Two Out of Three Ain’t Bad

I opened my mailbox this evening and thumbing through the junk I came upon a glossy flyer that caught my eye. There was a close-up picture of two pair of entwined bare feet sticked out from the covers on the end of a bed. Across the top was just a web address: My initial thought was, “Oh no, what sort of mailing list have I managed to get onto?”

Flipping the flyer over I was more than a little surprised to find that this was an invitation to church. Specifically, it said:

Sex wasn’t invented in a dark alley behind a porn shop. It was created by God to be enjoyed appropriately. You may be surprised to know that the Bible is open and frank about sexual matters. And this may even shock you: God wants you to have great sex!

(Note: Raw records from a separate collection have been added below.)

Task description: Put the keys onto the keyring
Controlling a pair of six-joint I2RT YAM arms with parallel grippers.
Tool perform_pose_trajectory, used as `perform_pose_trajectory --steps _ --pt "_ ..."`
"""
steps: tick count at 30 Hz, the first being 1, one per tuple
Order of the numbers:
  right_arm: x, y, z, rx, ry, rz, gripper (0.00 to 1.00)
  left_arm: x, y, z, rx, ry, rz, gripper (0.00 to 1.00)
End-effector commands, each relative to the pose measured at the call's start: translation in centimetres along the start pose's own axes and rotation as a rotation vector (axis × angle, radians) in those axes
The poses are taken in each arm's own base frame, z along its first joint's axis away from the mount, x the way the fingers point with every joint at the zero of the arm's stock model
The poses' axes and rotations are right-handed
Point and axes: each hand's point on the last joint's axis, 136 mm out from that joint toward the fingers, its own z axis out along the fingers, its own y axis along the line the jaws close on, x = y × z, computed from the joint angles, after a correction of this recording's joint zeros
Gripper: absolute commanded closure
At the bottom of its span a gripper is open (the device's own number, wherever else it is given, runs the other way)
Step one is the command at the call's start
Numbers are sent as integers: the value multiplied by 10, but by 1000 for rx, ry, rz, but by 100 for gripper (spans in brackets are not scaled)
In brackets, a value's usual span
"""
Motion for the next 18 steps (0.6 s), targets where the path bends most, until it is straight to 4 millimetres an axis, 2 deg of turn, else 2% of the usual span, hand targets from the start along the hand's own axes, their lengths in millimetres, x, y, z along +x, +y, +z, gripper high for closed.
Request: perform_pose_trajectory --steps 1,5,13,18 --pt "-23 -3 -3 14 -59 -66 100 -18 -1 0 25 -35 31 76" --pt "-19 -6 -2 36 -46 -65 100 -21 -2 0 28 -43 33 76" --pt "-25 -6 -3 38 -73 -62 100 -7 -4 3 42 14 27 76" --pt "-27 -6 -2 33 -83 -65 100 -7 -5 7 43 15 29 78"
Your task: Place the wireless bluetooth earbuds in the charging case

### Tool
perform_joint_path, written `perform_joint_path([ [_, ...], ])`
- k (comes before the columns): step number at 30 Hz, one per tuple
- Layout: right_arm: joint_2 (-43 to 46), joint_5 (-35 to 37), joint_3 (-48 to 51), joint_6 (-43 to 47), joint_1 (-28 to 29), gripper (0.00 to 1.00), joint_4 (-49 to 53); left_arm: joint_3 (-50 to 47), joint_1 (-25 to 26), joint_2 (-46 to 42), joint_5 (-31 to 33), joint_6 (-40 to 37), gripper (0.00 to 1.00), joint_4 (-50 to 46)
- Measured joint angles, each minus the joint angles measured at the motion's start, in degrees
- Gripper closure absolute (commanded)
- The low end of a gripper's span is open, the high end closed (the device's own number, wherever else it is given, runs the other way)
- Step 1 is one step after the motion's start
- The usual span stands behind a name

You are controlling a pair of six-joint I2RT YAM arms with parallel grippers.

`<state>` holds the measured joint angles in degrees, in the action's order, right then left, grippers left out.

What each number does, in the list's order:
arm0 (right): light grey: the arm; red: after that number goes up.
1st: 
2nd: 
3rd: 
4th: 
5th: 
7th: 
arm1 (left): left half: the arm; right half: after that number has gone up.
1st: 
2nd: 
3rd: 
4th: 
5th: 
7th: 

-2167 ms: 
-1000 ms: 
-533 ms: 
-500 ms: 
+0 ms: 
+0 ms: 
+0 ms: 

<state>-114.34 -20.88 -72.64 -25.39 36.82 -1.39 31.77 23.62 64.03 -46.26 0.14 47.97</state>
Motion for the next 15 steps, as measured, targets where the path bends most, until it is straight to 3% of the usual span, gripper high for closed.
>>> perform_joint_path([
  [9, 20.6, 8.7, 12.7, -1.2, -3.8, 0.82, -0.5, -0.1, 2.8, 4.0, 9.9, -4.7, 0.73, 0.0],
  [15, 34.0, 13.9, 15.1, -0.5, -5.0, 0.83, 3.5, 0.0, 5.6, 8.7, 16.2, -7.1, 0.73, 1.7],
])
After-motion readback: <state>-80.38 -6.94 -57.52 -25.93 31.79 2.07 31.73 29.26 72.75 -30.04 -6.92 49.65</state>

Are you ready for a church that actually presents relevant everyday topics about life? What is more relevant than a talk about sex? At Lakeshore Community Church, we’re going to talk about sex for five weeks in the series “Pure Sex”. We’ll ask questions and begin to unravel the myths and confusion on this vital topic. The messages will make an impact in your life. In addition to messages, you’ll experience dramatic presentations, dynamic multimedia and upbeat music that rocks from our band. Leave the No-Doze at home.

To be honest, I’d never even thought about the idea of sex having been invented. But since I’m probably too late to get a patent on it, I suppose it really doesn’t matter much. And I have to wonder if Cal Thomas knows that God wants me to have great sex. I suspect he wants Cal to have great sex too, or even any at all as it might loosen his shorts just a notch. But I digress.

I can’t help but think that this church is just one goal short of the hat-trick. They’ve got Sex and Rock-n-Roll already. If they just got together with the Bong Hits for Jesus kid, they’d pack the place to the rafters every Sunday.